ABSTRACT

The way in which sociology originally developed to provide a critical understanding of industrial capitalist societies was established in Chapter 1. Work and how it is both organised and experienced has always been central to this project. In spite of this, a single and fully integrated industrial sociology or sociology of work did not emerge. Sociologists of work have varied in their methodological and theoretical orientations along the lines considered in Chapter 1. They have also differed in their primary interests. Some researchers have focused on large societal patterns of work organisation, while others have looked at more ‘micro’ aspects of work behaviour and experience. Some sociologists have prioritised issues of conflict, exploitation and inequality while others have given greater

emphasis to issues of workplace and team cooperation. Some have concentrated on structural factors influencing work activities and others have concentrated on the role of human agency and ‘subjectivity’. It is nevertheless possible to see some pattern in all of this.

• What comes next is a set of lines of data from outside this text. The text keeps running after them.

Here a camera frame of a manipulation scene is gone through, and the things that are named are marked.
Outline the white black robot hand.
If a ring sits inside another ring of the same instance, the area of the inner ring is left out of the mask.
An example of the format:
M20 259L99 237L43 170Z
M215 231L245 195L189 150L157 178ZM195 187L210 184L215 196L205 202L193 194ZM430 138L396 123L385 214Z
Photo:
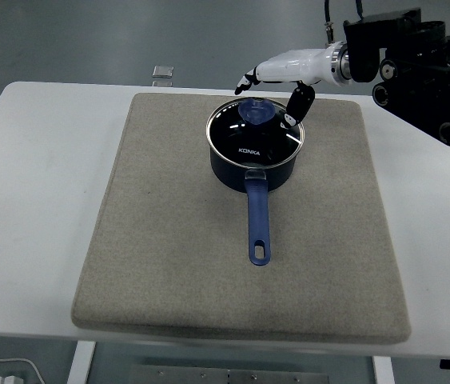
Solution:
M281 127L288 129L300 123L309 111L315 98L313 85L325 81L340 85L340 66L333 57L340 47L337 44L326 49L290 50L272 57L243 75L235 94L249 90L261 82L295 82L289 103L285 109Z

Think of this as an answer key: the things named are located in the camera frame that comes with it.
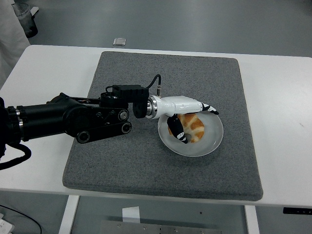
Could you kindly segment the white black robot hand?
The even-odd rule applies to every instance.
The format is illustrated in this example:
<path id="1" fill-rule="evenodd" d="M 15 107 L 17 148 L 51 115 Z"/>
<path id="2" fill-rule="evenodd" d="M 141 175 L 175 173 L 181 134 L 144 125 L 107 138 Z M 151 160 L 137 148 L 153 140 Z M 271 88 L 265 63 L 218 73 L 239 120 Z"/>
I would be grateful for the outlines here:
<path id="1" fill-rule="evenodd" d="M 190 97 L 149 97 L 148 118 L 167 116 L 169 134 L 183 143 L 197 143 L 204 134 L 205 127 L 197 113 L 207 111 L 218 115 L 218 111 L 211 105 L 202 103 Z"/>

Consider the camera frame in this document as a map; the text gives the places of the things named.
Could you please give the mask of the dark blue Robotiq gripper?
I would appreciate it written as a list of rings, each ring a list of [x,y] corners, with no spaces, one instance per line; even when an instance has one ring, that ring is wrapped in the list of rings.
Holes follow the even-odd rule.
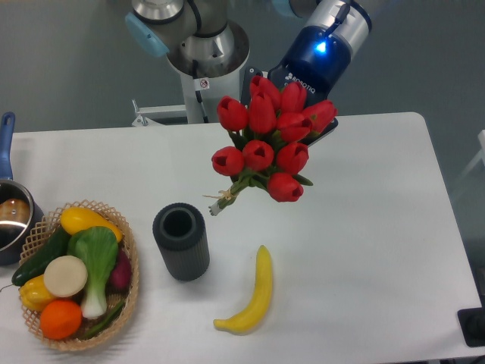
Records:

To avoid the artificiality of allocating different researchers and writers to ‘schools’ while still recognising the need somehow to bring together contributions which appear to have something in common, we can use the notion of strands of thought. This metaphor is not ideal but it recognises that some sociologists might work with just one of these strands in doing their research while others may pull together two or perhaps more strands to create a conceptual rope to take the weight of their analytical endeavour.